» PROBLEM DETAILS
Going through the entries below, find how many lines hold "light", then give that number alone.

(Records from a data collection)
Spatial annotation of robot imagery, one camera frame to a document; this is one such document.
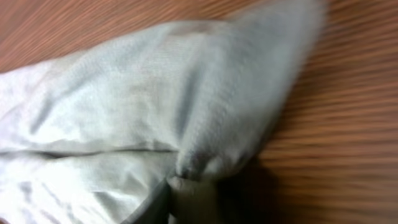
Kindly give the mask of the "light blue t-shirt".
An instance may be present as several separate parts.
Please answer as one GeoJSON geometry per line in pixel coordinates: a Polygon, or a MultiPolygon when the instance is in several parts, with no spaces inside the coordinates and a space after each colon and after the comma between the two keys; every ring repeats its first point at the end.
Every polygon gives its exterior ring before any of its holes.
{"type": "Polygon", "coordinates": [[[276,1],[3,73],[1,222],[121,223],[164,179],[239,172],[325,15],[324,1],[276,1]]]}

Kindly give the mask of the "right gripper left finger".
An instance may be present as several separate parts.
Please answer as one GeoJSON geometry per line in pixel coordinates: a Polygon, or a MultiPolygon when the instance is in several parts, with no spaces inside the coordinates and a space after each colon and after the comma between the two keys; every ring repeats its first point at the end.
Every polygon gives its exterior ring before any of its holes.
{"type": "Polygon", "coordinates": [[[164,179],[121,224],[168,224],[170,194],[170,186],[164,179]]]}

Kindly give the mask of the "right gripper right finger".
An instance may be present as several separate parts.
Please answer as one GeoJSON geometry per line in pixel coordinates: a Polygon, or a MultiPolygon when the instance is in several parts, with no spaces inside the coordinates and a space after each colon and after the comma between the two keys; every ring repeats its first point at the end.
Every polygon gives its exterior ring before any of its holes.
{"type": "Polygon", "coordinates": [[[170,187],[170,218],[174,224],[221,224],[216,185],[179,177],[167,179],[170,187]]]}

--

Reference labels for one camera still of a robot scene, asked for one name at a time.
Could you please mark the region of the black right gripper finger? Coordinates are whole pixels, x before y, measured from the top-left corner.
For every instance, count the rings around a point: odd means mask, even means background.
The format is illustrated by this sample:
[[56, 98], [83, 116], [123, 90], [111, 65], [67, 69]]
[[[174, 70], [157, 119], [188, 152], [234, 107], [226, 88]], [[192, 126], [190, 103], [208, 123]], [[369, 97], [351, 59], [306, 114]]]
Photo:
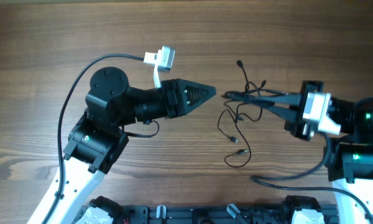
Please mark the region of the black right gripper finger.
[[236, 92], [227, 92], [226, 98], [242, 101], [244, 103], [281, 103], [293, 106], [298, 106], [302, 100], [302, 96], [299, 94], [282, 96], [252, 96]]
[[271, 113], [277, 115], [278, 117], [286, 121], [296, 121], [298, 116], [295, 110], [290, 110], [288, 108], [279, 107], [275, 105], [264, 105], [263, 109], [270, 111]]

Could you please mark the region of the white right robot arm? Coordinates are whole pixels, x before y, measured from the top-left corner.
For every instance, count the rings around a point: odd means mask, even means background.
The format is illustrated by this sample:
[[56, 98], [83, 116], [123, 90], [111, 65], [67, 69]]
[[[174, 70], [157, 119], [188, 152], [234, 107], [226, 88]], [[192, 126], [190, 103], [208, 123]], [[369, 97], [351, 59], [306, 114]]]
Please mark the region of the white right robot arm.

==

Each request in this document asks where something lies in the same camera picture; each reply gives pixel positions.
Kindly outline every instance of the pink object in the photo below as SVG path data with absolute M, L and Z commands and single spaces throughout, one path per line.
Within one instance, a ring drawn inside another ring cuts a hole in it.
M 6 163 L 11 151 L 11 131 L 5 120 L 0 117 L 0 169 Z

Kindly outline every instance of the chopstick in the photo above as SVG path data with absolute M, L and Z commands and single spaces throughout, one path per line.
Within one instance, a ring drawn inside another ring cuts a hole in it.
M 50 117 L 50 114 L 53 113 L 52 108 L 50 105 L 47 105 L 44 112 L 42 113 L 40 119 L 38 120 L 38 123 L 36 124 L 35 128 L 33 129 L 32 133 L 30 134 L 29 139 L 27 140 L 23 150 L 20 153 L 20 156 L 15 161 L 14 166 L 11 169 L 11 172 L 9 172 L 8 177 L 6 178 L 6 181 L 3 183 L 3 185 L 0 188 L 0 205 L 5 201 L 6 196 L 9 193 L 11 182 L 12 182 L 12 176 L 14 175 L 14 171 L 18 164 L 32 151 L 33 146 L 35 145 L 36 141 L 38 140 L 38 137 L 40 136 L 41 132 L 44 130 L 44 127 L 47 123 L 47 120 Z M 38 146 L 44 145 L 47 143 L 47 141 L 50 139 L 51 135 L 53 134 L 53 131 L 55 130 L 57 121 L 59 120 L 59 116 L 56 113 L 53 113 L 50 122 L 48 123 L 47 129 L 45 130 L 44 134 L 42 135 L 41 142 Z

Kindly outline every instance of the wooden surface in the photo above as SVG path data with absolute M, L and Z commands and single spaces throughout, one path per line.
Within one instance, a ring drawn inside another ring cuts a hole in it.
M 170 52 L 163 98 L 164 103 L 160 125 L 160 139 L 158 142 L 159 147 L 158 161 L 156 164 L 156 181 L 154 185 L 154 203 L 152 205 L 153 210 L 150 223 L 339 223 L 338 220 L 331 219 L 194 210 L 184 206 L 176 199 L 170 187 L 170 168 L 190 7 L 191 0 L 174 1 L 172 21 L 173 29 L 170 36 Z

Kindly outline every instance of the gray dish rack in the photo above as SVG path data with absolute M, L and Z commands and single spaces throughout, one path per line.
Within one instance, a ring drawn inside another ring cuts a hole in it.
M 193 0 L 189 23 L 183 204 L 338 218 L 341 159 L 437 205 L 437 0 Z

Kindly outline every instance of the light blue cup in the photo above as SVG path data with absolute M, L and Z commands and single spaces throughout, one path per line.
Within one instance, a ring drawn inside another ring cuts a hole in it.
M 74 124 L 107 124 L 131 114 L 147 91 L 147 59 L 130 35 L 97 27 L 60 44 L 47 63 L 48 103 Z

» COMPLETED EXERCISE
2